No less than three times do the characters visit some kind of Oracle or Seer who reads the future and literally tells them what is going to happen later in the story, sometimes cryptically and sometimes giving explicit instructions. At one point a character awakens from a near-death experience having suddenly gained the knowledge of how to restart the stalled plot, launching into a multi-stage quest that has no logical ties to the party's objective. It's just progression, things happening because something has to happen between points A and B.

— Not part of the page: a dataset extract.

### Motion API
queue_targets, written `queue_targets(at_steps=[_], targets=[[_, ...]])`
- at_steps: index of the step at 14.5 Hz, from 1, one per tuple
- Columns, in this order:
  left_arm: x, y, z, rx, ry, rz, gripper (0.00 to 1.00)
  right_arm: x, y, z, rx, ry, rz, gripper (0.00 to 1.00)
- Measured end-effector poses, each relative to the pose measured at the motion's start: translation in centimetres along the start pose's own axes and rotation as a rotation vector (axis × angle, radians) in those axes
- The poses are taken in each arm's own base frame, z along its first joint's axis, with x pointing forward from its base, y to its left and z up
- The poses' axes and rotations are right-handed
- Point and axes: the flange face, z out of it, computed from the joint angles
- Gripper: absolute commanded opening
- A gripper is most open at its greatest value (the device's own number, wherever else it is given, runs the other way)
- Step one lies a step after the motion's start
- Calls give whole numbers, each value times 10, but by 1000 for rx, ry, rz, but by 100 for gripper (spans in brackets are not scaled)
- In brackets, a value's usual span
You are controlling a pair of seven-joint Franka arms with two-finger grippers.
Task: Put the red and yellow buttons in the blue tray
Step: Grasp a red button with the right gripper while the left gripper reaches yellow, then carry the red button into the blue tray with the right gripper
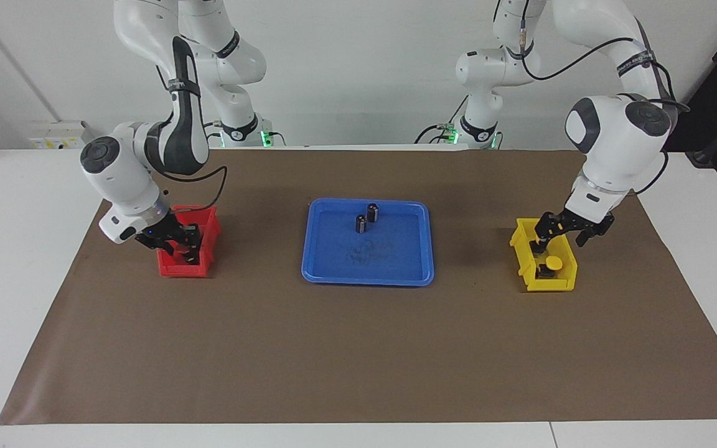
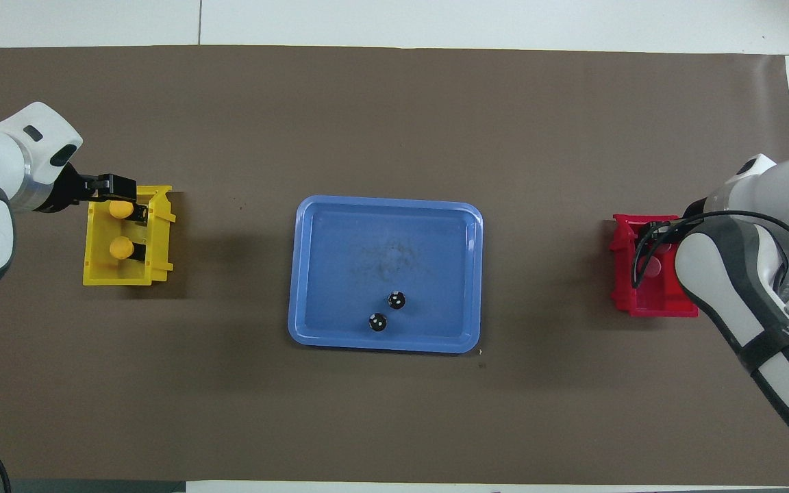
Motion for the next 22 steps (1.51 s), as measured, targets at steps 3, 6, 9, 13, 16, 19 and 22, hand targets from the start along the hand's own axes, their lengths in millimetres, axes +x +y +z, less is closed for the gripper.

Another example: a late game dungeon introduces a race of bird wizards complete with ominous side-flashes to their nefarious scheming atop their evil thrones. They are relevant for only that dungeon, which is broadly just an obstacle in the way of the party's actual objective. I don't understand the intent. Is it supposed to be funny that this guy looks like Necromancer Daffy Duck? If so, why is the story genuinely trying to convince me of the sorrow of their plight and how it relates to the lore (in a way that also isn't relevant to the current events of the plot since it's shit that happened like 10,000 years ago)? How am I meant to react to this? Why is it here, in the final stretch of the story? I was asking these kinds of questions the entire game.
Presumably, the plot is like this because it's trying to imitate JRPGs of the time, which had a reputation for sending you on strings of seemingly random errands to defeat monsters or fetch items. You know what game doesn't do that? Chrono Trigger! The game Sea of Stars is obviously trying to position itself as a successor to!
Is it fair that I criticize the Solstice Warriors for being flat characters when Crono literally does not speak and his party consists of a bunch of genre caricatures? Yes, because CT doesn't try to be more than that. There's no need for wink-wink "did you know you're playing a JRPG? eh, ehhh?? aren't they so wacky with plots that barely make sense bro???" writing in Chrono Trigger because it knows that you know that it knows that you know you're playing a damn JRPG. It's got Akira Toriyama art like Dragon Quest! It says Squaresoft on the cover, those dudes made Final Fantasy!
You're on a roller coaster through time and space! You're here because you want to see knights and robots and cavemen do exactly what knights and robots and cavemen do. Of course Ayla the weirdly sexy cavewoman will say "what is raw-boot? me no understand" after Robo the robot shoots dino-men with his laser beams. It's comedic melodrama, it's operatic in a way that leverages genre familiarity.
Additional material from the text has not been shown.